The Midnight Meat Train (2008)

The Midnight Meat Train (dir. Ryuhei Kitamura, 2008)

Clive Barker, born on this date in 1952, is an English writer, visual artist, and filmmaker best known for Hellraiser and his 1985 short story collection The Books of Blood, a major work in the so-called splatterpunk movement of horror fiction and the source material of such films as Candyman; Lord of Illusion; Rawhead Rex (Jesus Christ, that title); and our movie of the moment, The Midnight Meat Train.

He also has a voice that sounds like Tom Waits with a severe case of laryngitis affecting a Liverpudlian accent.

I should admit upfront that I can only judge Barker on the basis of his films and others adapting his work, having never read any of his fiction. The first film of the Hellraiser franchise is by far the strongest in a series of rapidly diminishing returns, and Candyman is a fine exploration of urban legends and racism, while also featuring more bees than a Jerry Seinfeld abomination of a cartoon. Lord of Illusion is completely forgettable, and I am incapable of even looking at the title Rawhead Rex without wondering what that is a euphemism for.

Speaking of which: Midnight Meat Train. Good god. I thought “riding the F train” sounded gauche.

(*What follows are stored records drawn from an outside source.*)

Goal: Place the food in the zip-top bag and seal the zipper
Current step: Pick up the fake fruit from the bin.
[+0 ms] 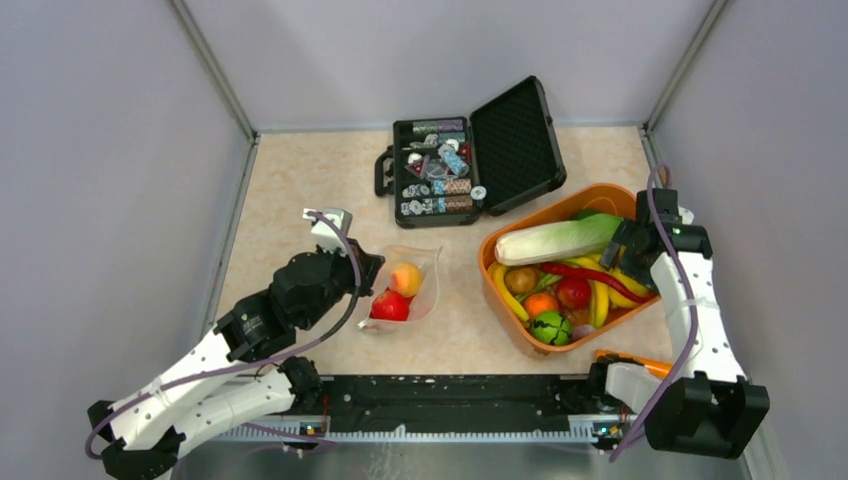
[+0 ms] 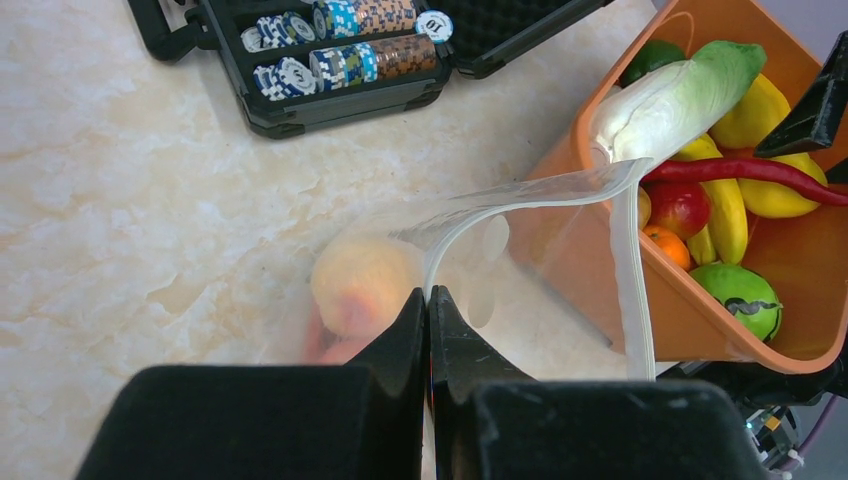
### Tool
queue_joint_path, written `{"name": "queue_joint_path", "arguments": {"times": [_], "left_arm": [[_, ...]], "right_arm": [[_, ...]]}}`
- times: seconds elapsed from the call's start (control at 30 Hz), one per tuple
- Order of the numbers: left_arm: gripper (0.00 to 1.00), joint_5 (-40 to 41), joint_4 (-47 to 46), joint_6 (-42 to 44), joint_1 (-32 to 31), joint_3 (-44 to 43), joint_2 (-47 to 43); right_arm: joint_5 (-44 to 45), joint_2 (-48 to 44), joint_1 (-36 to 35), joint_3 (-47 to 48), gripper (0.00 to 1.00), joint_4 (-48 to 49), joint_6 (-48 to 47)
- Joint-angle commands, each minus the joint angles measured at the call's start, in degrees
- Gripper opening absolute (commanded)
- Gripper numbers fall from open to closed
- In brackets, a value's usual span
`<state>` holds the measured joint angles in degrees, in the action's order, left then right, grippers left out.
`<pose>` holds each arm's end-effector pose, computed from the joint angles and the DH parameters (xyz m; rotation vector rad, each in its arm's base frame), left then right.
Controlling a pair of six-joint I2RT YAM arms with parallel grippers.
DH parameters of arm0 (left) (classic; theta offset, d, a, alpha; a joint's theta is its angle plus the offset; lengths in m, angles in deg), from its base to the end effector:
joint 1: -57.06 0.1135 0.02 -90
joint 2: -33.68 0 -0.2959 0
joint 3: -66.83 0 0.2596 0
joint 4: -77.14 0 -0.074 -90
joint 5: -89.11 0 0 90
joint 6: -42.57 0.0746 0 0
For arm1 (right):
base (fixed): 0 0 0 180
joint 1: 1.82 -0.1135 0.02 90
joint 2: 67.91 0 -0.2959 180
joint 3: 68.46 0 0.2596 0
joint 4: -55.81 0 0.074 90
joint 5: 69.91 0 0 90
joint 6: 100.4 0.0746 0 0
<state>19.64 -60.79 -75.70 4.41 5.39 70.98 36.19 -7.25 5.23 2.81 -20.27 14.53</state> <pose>0.1169 -0.1100 0.3547 0.1562 1.9064 -0.6339 0.1867 -0.0439 0.2867 0.8124 2.5376 -0.2821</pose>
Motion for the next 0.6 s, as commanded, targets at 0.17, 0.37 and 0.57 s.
{"name": "queue_joint_path", "arguments": {"times": [0.17,0.37,0.57], "left_arm": [[0.00,1.0,-2.6,2.2,0.5,-0.5,0.4],[0.00,0.7,-2.4,1.9,0.6,-0.5,0.4],[0.00,1.2,-2.4,1.6,0.6,-0.6,0.5]], "right_arm": [[0.1,0.6,-1.6,-3.2,0.88,0.2,1.7],[-1.4,0.0,-2.1,-3.7,0.61,2.5,1.9],[-3.0,-4.2,-2.1,0.5,0.33,4.4,1.1]]}}
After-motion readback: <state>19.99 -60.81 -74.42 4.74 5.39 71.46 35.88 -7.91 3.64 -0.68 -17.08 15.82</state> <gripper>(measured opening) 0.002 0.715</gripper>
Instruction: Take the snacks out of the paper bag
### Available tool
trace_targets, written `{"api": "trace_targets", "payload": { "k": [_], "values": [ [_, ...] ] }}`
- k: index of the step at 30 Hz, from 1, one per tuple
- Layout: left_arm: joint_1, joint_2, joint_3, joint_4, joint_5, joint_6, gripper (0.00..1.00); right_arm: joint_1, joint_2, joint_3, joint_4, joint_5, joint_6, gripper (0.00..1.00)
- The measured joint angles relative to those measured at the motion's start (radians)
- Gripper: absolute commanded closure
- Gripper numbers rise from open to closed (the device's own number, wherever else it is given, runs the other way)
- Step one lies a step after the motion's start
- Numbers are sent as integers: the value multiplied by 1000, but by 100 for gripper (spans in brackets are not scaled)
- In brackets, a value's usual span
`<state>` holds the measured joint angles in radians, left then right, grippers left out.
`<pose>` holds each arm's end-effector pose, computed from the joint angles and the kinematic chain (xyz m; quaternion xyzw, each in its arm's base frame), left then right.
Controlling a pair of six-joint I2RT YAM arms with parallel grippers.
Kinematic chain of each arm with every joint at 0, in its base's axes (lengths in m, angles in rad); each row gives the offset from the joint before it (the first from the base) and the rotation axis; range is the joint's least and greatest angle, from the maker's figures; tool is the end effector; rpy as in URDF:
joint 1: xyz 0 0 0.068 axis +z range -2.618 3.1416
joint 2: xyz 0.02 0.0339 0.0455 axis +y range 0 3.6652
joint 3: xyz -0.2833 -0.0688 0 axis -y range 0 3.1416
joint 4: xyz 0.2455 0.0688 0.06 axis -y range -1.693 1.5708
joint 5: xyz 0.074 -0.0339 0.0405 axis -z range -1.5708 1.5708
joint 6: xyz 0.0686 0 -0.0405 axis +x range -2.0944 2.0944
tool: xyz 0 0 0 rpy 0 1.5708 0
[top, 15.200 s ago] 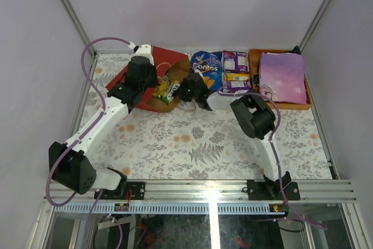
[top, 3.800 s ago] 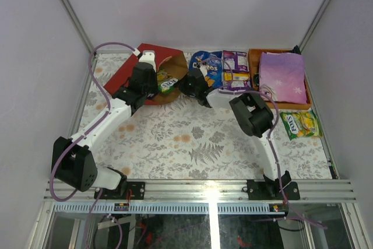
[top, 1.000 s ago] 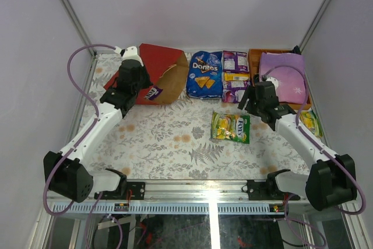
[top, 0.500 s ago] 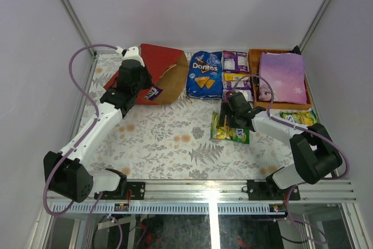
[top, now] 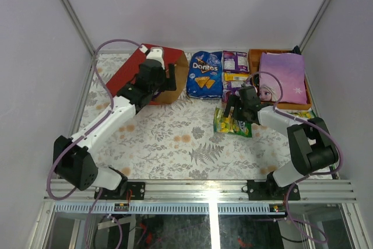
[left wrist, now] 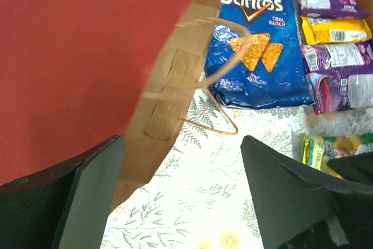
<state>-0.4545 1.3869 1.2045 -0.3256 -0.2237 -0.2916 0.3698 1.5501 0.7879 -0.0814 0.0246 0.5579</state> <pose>0.3154 -0.1372 0.3380 0.0133 0.8585 -0.0939 0.5040 0.3064 0.1169 0.1641 0.0921 0.9300 0.1488 0.3232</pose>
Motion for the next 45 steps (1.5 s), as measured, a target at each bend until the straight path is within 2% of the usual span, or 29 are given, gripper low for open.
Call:
{"api": "trace_targets", "payload": {
  "k": [4, 9, 16, 23, 26, 30, 38, 41, 44, 45],
  "values": [
    [-106, 50, 32, 1, -74, 79, 10, -23, -18, -10, 11, -17, 2, 10],
    [-196, 106, 95, 8, -167, 186, 10, -23, -61, -27, 12, -36, -2, 9],
    [-206, 257, 262, 10, -362, 276, 10, -23, -114, -63, 13, -82, -8, 9],
    [-206, 269, 319, -5, -406, 340, 10, -23, -122, -74, 29, -122, -13, 9],
    [-206, 269, 345, -13, -403, 354, 16, -23, -122, -76, 32, -126, -13, 9],
    [-206, 272, 355, -37, -380, 357, 34, -23, -122, -77, 37, -137, -14, 10],
    [-146, 345, 388, -108, -306, 344, 37, -23, -124, -77, 42, -153, -21, 11],
    [-117, 352, 388, -130, -288, 335, 42, -23, -124, -78, 43, -163, -21, 11],
    [-94, 352, 388, -137, -279, 329, 52, -23, -124, -79, 43, -175, -21, 11],
    [-92, 352, 388, -140, -275, 328, 60, -23, -124, -79, 44, -177, -22, 11]
  ]
}}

Before Bradley Cooper was a shoo-in for multiple Academy Awards, he starred in The Midnight Meat Train. Hey, Matthew McConaughey and Renee Zellweger have Texas Chainsaw Massacre: The Next Generation on their resume, so he’s in esteemed company. Cooper plays a vegan street photographer, which is about as discouraging a protagonist as you can imagine. He’s trying to capture the gritty truth of a city that is presumably New York, but was obviously filmed in downtown Los Angeles and its hundred feet of train line. Unfortunately, this film was made in 2008 when his natural home Vice was merely a Montreal-based magazine run by terrible men and not the media empire it is today still run by terrible men, so he is trying to break into the art scene. A woman he saved from a sexually assault mysteriously disappears on the subway, leading Cooper to find out what happened to her.

The culprit is Mahogany, a mute serial killer and slaughterhouse employee played by everyone’s least favorite English footballer turned actor Vinnie Jones. He stalks the train cars, beating innocent victims to death with a meat tenderizer in flourishes of CGI violence that veer wildly between gory and goofy. The corpses are then removed from the train to a mysterious elsewhere in a nightly ritual that might explain why the city seems so depopulated–I mean, beyond being filmed in downtown Los Angeles in 2008.

Something is happening here, as they say, and the rest of the film is dedicated to revealing the secret being these killings.

This was no one’s finest moment, except maybe for Vinnie Jones when he briefly holds a human skull and comes as close as he ever will to playing Hamlet.. The film was given only a limited release and tanked at the box office harder than the economy would a month later. Critical reception was somewhat better, and to be fair, it’s not exactly a bad movie. The story works for what it is, but Kitamura’s direction is unnecessarily polished. There’s a sheen over everything that betrays the grittiness and brutality that the film. requires. If you’re a Barker fanatic, maybe it will work more for you.